Wednesday, November 30, 2005

Balance at home (installment the next)

Bitch Ph.D. has a post today responding to the article that I previously discussed here, which concerns the presence of an expectational "glass ceiling" for women in their home-life. She focuses on the prescriptions that the original article gave for avoiding this trap by making explicit choices about your own financial power and the sort of person you decide to marry -- Bitch thinks that the notion that marrying a liberal/feminist man is enough is misguided, and she goes further on some points that ring true to me. This one in particular, woke me up:
To begin with, don't, for god's sake, change your name when you marry. What are the arguments for changing your name? "It's easier?" "It will make us more a family?" "It will be better for the children?" Do you not realize that already, even before your marriage begins, you are conceding that making things "easy," making the two of you "a family," worrying about "the children" is your job, not his? If having the same last name makes such a big difference to the two of you, let him change his damn name.
We like to think that the politicization of this choice is sort of a remnant of the past, that it doesn't mean much that more women now choose to take their husband's last name (as I learned from Maureen Dowd's earlier screed) But I never thought about the self-training that goes on when a woman accepts the notion that unity is hers to create or prohibit. Perhaps terribly obvious to everyone else, but very striking to me this morning.

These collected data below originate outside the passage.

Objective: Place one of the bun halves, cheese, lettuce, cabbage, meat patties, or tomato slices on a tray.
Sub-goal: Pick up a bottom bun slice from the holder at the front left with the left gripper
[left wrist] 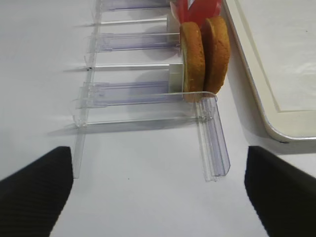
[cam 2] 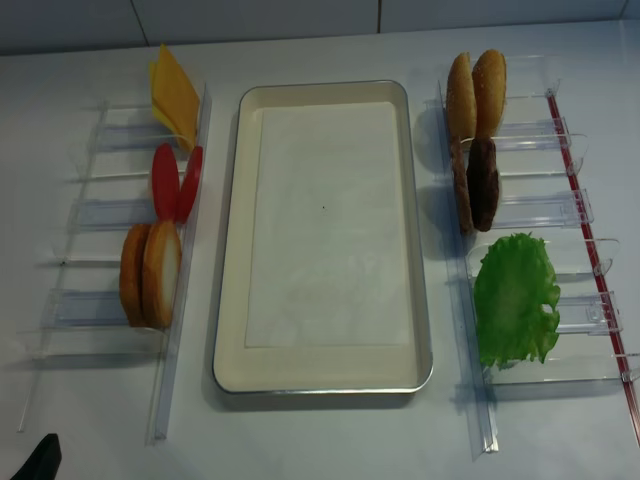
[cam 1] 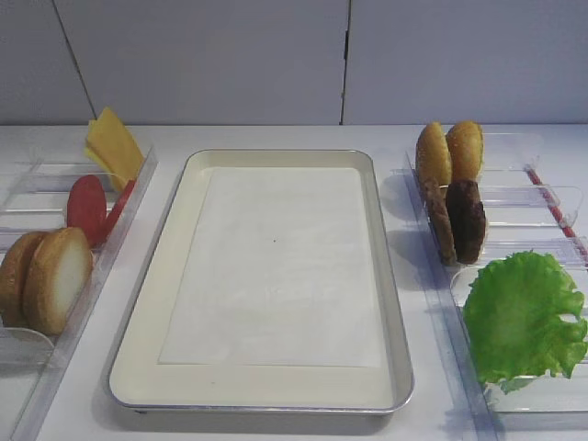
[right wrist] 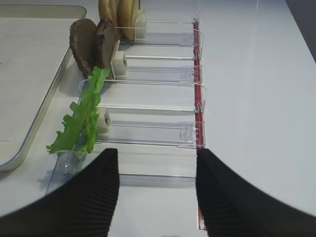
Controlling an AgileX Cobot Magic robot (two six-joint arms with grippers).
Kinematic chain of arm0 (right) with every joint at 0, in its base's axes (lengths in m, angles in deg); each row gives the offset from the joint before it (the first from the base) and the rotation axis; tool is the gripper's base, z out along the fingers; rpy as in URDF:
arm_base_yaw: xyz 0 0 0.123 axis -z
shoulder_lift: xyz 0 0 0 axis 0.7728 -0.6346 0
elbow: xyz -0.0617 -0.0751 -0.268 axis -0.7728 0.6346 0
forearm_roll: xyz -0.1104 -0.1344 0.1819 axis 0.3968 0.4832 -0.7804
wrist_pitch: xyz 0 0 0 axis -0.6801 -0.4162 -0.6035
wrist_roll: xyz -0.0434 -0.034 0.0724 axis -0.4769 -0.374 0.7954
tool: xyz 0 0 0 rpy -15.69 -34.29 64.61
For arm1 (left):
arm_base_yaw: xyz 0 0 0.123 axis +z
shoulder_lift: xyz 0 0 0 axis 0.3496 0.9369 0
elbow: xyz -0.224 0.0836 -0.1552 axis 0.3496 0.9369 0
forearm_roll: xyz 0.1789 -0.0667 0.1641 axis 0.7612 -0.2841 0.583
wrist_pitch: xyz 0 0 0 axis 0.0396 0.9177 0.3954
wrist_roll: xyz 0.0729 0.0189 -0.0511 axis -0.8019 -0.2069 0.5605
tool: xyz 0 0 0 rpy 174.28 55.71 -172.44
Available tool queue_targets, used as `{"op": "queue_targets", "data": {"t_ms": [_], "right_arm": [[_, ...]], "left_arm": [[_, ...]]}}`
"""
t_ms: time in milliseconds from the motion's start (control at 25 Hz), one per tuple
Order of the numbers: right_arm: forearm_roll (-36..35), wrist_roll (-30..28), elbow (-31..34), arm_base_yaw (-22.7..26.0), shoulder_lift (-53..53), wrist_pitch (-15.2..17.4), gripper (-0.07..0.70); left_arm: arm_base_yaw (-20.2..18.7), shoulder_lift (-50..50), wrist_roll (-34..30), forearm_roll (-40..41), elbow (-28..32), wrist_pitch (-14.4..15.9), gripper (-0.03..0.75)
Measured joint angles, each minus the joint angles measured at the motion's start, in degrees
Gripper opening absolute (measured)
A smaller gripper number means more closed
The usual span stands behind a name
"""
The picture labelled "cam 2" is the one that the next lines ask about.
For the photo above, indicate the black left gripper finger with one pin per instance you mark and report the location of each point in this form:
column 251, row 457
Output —
column 44, row 461

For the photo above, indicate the bun slice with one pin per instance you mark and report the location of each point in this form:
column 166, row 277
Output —
column 160, row 272
column 130, row 277

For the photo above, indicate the left red tomato slice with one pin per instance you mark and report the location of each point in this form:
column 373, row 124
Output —
column 165, row 183

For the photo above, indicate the red tomato slice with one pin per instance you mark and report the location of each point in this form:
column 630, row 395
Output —
column 165, row 183
column 189, row 187

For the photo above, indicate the right red tomato slice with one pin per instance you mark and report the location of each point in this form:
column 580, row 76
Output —
column 189, row 187

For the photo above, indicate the yellow cheese slices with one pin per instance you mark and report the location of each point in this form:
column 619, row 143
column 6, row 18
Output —
column 175, row 103

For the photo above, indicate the light brown meat patty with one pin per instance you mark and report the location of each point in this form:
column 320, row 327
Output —
column 461, row 187

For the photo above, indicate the green lettuce leaf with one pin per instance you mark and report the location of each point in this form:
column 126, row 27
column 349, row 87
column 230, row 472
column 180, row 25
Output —
column 515, row 298

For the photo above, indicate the dark brown meat patty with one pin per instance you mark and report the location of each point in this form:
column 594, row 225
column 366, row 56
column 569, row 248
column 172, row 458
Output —
column 483, row 181

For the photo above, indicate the clear acrylic left rack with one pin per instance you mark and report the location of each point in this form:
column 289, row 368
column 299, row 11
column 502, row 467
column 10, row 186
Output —
column 83, row 322

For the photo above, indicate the clear acrylic rack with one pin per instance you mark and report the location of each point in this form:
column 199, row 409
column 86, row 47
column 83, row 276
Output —
column 541, row 195
column 83, row 322

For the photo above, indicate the cream metal tray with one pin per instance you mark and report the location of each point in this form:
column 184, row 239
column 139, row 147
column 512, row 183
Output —
column 349, row 369

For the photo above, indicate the white paper liner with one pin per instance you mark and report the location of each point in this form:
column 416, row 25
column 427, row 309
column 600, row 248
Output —
column 329, row 261

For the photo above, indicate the left sesame top bun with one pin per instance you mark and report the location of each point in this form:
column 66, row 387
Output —
column 460, row 98

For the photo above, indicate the sesame bun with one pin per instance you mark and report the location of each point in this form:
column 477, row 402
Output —
column 489, row 78
column 460, row 98

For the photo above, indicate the clear acrylic right rack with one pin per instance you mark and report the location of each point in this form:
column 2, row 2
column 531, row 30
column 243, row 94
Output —
column 541, row 195

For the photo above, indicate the right sesame top bun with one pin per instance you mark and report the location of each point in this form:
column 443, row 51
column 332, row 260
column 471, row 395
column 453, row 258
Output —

(She has a number of other suggestions too, which some will find excessively strident, but which I think are wise and telling -- if we can't trust the previous generation to have raised competent human beings of both genders, then there may be some need for us to "train" one another in some of the deficient realms, and to consciously structure our lives to offset the inequities. If you realize that, then you can decide how to handle things. If you just accept your fate, both partners are at the mercy of the least prepared.)


Medley said...

Oh - that's a really good take on that issue. (I don't read bphd enough - something about the design makes me click away..)

Anyway, I don't say this very loudly or in too many places, but I was working on a project with a woman 10-15 years older than me whom I admire a great deal when I got married. She asked me whether I was changing my name. I said "No."

She said, paraphrase, "Oh good. Women who change their names just do not take themselves seriously."

She's a senior and accomplished academic and was so clearly exasperated and frustrated by this issue and what she'd seen in some of her students (even grad students.)

It has stuck with me for years now and I tend to think that she's right. There's a measure of seriousness that's just not there when relinquishing a key component of one's external identity can be done so easily..

And I've spoken with more than a couple of women who've confided that they wish they hadn't changed their names. I always say: "change it back!"

hammberry said...

"My advice is, go ahead and do what needs to be done. But let him know what you are doing every goddamn step of the way, and let him know that it pisses you off."
Am I trainable? Maybe. Would I respond well to this approach? Maybe not as well as Bitch Ph.D's beloved (if there is one).

ACM said...

(there is one)
well, somebody who literally drops their coat on the floor has already demonstrated that they're not interested in meeting you half way (and/or that subtlety hasn't registered). a lighter touch always preferable, where it has any chance.

but, um, I'm under the impression that a few ultimatums have registered with you along the way too... ;)

ACM said...

Actually, this is a different take on essentially the same thing that rubbed you the wrong way. She not only finds the nagging more exhausting than the housework, but points out that that (and other factors) make even this a lose-lose set of choices. Again, a more enlightened (I am tempted to say grown-up) partner can mean that some of these issues never even arise, but not everyone is willing to add that to the already daunting list of must-haves on their mating profile...

AboveAvgJane said...

I didn't change my name when I married. The children have his name, no hyphens or anything. This has sometimes made things tricky at school, although I think it is less so now that so many families are "blended" and likely to include people with different names.

What struck me, almost more than things like the name change, were the legalities. At the time I married, if he moved and I didn't move with him he could sue for divorce on the grounds of abandonment. That just seemed weird. Banks would close out a joint checking accout if the husband asked but would need the husband's approval if the wife asked. That sort of thing. It has improved in many of those regards.

With the names, people have to come to whatever conclusion is best for them in that particular situation.